### Task description
Print each line below verbatim, skipping every picture.

[Opening Available data section]

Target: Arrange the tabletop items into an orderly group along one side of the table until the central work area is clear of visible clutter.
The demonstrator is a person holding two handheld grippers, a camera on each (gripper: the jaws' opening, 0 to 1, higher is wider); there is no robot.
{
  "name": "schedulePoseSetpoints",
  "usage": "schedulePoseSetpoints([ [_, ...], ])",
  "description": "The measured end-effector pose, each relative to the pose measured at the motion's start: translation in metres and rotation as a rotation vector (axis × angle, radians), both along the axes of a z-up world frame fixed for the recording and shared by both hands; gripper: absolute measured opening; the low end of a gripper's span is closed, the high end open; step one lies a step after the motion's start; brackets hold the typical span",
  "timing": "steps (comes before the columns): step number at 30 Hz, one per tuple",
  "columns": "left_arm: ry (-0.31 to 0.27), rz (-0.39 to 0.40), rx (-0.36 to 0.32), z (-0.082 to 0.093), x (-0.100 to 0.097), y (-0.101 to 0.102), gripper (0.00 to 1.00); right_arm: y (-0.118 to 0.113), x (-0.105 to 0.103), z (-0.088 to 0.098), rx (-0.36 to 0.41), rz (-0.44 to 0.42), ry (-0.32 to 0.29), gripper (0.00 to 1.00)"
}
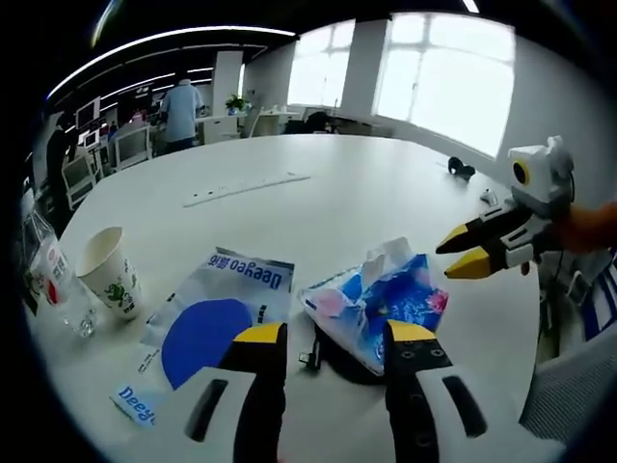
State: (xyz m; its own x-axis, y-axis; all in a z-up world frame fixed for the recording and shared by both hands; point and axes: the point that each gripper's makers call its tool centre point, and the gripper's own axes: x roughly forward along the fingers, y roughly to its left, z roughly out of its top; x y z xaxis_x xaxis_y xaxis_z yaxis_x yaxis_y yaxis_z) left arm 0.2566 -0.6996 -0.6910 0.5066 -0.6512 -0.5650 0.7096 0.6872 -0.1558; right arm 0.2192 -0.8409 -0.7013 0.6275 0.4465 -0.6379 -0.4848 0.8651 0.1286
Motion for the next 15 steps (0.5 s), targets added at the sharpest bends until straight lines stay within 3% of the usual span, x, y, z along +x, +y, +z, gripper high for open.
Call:
schedulePoseSetpoints([
  [15,0.059,-0.008,-0.001,-0.01,0.0,-0.008,0.26,0.006,0.006,-0.011,0.034,0.017,0.046,0.16],
])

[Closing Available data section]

### Result of this exercise
Target: Arrange the tabletop items into an orderly group along one side of the table until the central work area is clear of visible clutter.
The demonstrator is a person holding two handheld grippers, a camera on each (gripper: the jaws' opening, 0 to 1, higher is wider); there is no robot.
{
  "name": "schedulePoseSetpoints",
  "usage": "schedulePoseSetpoints([ [_, ...], ])",
  "description": "The measured end-effector pose, each relative to the pose measured at the motion's start: translation in metres and rotation as a rotation vector (axis × angle, radians), both along the axes of a z-up world frame fixed for the recording and shared by both hands; gripper: absolute measured opening; the low end of a gripper's span is closed, the high end open; step one lies a step after the motion's start; brackets hold the typical span",
  "timing": "steps (comes before the columns): step number at 30 Hz, one per tuple",
  "columns": "left_arm: ry (-0.31 to 0.27), rz (-0.39 to 0.40), rx (-0.36 to 0.32), z (-0.082 to 0.093), x (-0.100 to 0.097), y (-0.101 to 0.102), gripper (0.00 to 1.00); right_arm: y (-0.118 to 0.113), x (-0.105 to 0.103), z (-0.088 to 0.098), rx (-0.36 to 0.41), rz (-0.44 to 0.42), ry (-0.32 to 0.29), gripper (0.00 to 1.00)"
}
State: (xyz m; its own x-axis, y-axis; all in a z-up world frame fixed for the recording and shared by both hands; point and axes: the point that each gripper's makers call its tool centre point, and the gripper's own axes: x roughly forward along the fingers, y roughly to its left, z roughly out of its top; x y z xaxis_x xaxis_y xaxis_z yaxis_x yaxis_y yaxis_z) left arm 0.2566 -0.6996 -0.6910 0.5066 -0.6512 -0.5650 0.7096 0.6872 -0.1558; right arm 0.2192 -0.8409 -0.7013 0.6275 0.4465 -0.6379 -0.4848 0.8651 0.1286
Motion for the next 15 steps (0.5 s), targets added at the sharpest bends until straight lines stay within 3% of the usual span, x, y, z along +x, +y, +z, gripper high for open.
Call:
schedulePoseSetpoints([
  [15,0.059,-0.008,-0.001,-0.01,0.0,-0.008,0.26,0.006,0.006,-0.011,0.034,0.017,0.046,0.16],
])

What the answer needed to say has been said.